Pain Management – Anesthesia
Pain Management Consultation
Evaluation and management services for postoperative pain control on the day of surgery are considered part of the usual anesthetic services and are not separately reportable. When medically necessary and requested by the attending physician, hospital visits or consultative services are reportable by the anesthesiologist during the postoperative period. However, normal postoperative pain management, including management of intravenous patient controlled analgesia, is considered part of the surgical global package and should not be separately reported.
Postoperative Pain Control Procedures
When provided principally for postoperative pain control, peripheral nerve injections and neuraxial (spinal, epidural) injections can be separately reported on the day of surgery using the appropriate CPT procedure with modifier -59 (Distinct Procedural Service) and 1 unit of service. Examples of such procedures include:
62310-62319 Epidural or subarchnoid injections
64415-64416 Brachial plexus injection, single or continuous
64445-64448 Sciatic or femoral injections, single or continuous
64449 Lumbar plexus injections, continuous
These services should not be reported on the day of surgery if they constitute the surgical anesthetic technique.
NOTE: Modifier 59 requires that the medical record substantiate that the procedure or service was a distinct or separate services performed on the same day.
Daily Management of Continuous Pain Control Techniques
Daily hospital management of continuous epidural or subarachnoid drug administration is reported using CPT code 01996 (1 unit of service daily). This code may be reported on the first and subsequent postoperative days as medically necessary.
When continuous block codes 64416, 64446, 64448, or 64449 are reported on the day of surgery, no additional reporting of daily management is permitted during the following ten days (10 day global period). When these injections procedures constitute the main surgical anesthetic and are therefore not separately reported on the day of surgery, subsequent days’ hospital management is reported using the appropriate hospital visit code (99231-99233).
62310, 62311, 62318 and 62319
Blue Cross and Blue Shield of Texas has determined that these procedures are surgical services and claims should reflect a type of service of 2. These codes will be reimbursed at the current maximum allowable as determined by HMO Blue Texas and Blue Cross and Blue Shield of Texas. Claims filed with CPT anesthesia procedure code 01991 or 01992 and type of service of 7 will be reimbursed on time and points methodology.
Epidurals administered for the prevention or control of acute pain, such as that which occurs during delivery or surgery, are covered by the Professional Services Program for this purpose only. Epidurals given to alleviate chronic, intractable pain are not covered.
If a recipient requests treatment for chronic intractable pain, the provider may submit a claim for the initial office visit. Subsequent services provided for the treatment or management of this chronic pain are not covered and are billable to the patient.
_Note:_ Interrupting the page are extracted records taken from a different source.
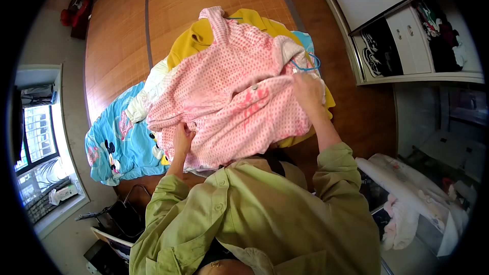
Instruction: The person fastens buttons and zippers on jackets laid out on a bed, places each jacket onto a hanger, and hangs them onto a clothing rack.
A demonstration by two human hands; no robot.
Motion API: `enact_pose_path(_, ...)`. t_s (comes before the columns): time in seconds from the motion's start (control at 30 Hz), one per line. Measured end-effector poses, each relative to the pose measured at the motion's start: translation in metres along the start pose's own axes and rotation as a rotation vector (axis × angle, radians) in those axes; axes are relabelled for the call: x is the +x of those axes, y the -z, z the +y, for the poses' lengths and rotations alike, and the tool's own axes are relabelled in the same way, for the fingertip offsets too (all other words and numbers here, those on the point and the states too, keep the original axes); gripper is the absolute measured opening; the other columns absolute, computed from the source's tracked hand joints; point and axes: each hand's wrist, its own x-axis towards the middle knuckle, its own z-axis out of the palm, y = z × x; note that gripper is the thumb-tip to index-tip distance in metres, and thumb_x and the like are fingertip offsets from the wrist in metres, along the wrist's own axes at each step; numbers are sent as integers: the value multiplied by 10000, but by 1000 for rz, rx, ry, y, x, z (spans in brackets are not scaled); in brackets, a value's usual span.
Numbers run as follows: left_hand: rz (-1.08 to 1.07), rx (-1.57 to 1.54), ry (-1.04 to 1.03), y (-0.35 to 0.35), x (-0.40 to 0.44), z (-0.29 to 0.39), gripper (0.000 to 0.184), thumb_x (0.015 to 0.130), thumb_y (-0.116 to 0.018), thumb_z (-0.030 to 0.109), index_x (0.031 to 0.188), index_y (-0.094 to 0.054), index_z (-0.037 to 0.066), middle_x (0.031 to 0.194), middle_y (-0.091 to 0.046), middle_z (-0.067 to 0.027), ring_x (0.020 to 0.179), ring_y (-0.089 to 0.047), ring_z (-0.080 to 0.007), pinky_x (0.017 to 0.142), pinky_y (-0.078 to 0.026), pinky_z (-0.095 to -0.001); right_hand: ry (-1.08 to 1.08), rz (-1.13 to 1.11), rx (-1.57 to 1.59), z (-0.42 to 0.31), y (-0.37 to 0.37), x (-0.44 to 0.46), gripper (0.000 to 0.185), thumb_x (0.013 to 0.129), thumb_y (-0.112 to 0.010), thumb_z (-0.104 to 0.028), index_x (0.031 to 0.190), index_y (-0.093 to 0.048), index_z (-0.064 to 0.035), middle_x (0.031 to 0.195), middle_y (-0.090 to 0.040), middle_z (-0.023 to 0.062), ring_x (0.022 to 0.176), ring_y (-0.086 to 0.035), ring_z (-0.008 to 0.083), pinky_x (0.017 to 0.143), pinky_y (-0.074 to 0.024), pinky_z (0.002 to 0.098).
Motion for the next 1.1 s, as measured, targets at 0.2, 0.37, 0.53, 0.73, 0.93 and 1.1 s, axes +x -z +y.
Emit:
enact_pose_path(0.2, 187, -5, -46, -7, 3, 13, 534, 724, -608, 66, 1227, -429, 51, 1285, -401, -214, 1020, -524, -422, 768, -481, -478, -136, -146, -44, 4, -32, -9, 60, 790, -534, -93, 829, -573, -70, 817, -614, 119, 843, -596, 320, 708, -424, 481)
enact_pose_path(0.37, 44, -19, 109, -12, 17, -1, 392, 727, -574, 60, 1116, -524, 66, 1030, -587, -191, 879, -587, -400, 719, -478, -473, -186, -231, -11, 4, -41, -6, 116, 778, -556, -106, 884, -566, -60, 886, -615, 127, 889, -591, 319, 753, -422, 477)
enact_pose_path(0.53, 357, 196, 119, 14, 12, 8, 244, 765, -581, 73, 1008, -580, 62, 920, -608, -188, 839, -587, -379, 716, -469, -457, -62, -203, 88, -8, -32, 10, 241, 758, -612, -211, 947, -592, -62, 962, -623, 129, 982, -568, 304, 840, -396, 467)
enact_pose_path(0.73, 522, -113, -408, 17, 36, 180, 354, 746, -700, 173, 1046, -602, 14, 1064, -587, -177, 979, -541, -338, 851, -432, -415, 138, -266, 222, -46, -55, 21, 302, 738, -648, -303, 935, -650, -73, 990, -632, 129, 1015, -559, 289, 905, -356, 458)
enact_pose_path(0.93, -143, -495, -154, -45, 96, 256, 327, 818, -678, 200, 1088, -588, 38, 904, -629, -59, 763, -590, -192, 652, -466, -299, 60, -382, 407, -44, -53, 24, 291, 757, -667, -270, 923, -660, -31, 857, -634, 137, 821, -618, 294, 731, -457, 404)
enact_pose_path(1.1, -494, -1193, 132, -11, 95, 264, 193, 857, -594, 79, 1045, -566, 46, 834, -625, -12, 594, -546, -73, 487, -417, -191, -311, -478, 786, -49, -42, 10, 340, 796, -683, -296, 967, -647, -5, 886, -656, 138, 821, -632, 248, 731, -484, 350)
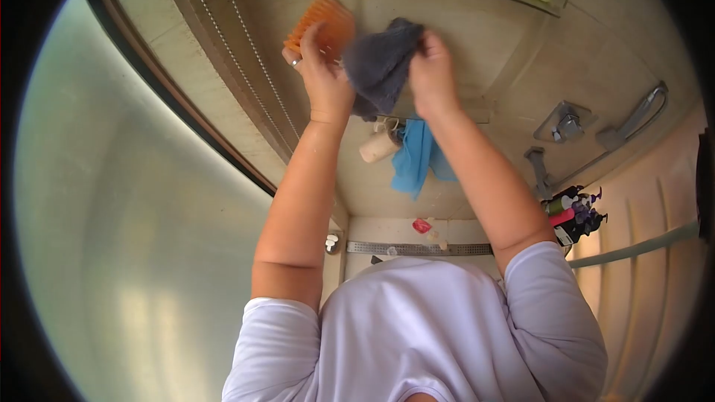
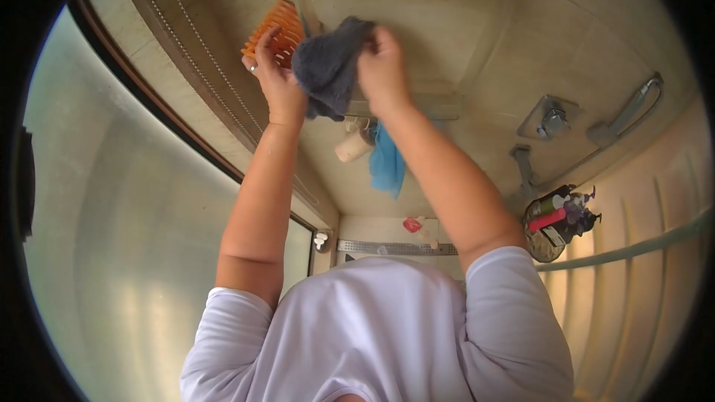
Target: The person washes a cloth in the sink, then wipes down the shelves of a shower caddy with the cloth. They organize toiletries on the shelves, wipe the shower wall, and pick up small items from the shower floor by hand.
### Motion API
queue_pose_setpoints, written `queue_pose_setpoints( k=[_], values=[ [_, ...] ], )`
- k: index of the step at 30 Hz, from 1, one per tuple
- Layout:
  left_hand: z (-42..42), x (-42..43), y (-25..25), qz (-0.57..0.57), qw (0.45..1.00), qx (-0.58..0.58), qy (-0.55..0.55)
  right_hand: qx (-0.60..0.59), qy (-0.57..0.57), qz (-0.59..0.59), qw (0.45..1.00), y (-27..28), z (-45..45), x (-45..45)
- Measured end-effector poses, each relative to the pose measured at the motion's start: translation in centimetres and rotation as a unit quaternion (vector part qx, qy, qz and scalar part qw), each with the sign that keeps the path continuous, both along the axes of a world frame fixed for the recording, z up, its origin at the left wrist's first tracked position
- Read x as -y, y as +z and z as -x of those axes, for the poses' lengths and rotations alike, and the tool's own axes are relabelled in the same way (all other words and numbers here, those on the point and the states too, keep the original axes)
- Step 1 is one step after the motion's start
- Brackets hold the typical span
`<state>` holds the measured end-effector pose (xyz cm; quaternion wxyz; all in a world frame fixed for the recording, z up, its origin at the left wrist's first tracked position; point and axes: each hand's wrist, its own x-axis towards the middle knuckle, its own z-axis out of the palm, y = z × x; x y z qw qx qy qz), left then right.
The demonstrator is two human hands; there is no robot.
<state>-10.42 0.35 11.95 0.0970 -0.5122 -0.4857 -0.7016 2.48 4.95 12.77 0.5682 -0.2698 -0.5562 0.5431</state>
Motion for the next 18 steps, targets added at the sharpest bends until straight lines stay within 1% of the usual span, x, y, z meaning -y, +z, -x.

Claims paid inappropriately are subject to recoupment.
Pediatric Moderate (Conscious) Sedation Effective January 1, 2006, CPT codes 99141 and 99142 were deleted and have been replaced with CPT codes 99143 (Moderate sedation services…provided by the same physician performing the diagnostic or therapeutic service…requiring the presence of an independent trained observer to assist in the monitoring of the patient’s…under 5 years of age, first 30 minutes intra-service time), 99144 (…age 5 years or older, first 30 minutes intra-service time), and add-on code 99145 (…each additional 15 minutes intra-service time).
• Claims for moderate sedation should be submitted hard copy indicating the medical necessity for the procedure. Documentation should also reflect pre- and post-sedation clinical evaluation of the patient.
• Moderate sedation does not include minimal sedation (anxiolysis), deep sedation or monitored anesthesia care (00100-01999).
• Moderate sedation is restricted to recipients from birth to age 13. (Exceptions to the age restriction will be made for children who are severely developmentally disableddocumentation attached must support this condition. No claims will be considered for recipients twenty-one years of age or older)
• Moderate sedation includes the following services (which are not to be reported/billed separately):
** Assessment of the patient (not included in intraservice time);
** Establishment of IV access and fluids to maintain patency, when performed;
** Administration of agent(s);
** Maintenance of sedation;
** Monitoring of oxygen saturation, heart rate and blood pressure; and
** Recovery (not included in intraservice time)
• Intraservice time starts with the administration of the sedation agent(s), requires continuous face-to-face attendance, and ends at the conclusion of personal contact by the physician providing the sedation.
• Louisiana Medicaid has adopted CPT guidelines for procedures that include moderate sedation as an inherent part of providing the procedure. Louisiana Medicaid does not reimburse when a second physician other than the health care professional performing the diagnostic or therapeutic service provides the sedation. Claims paid inappropriately are subject to recoupment.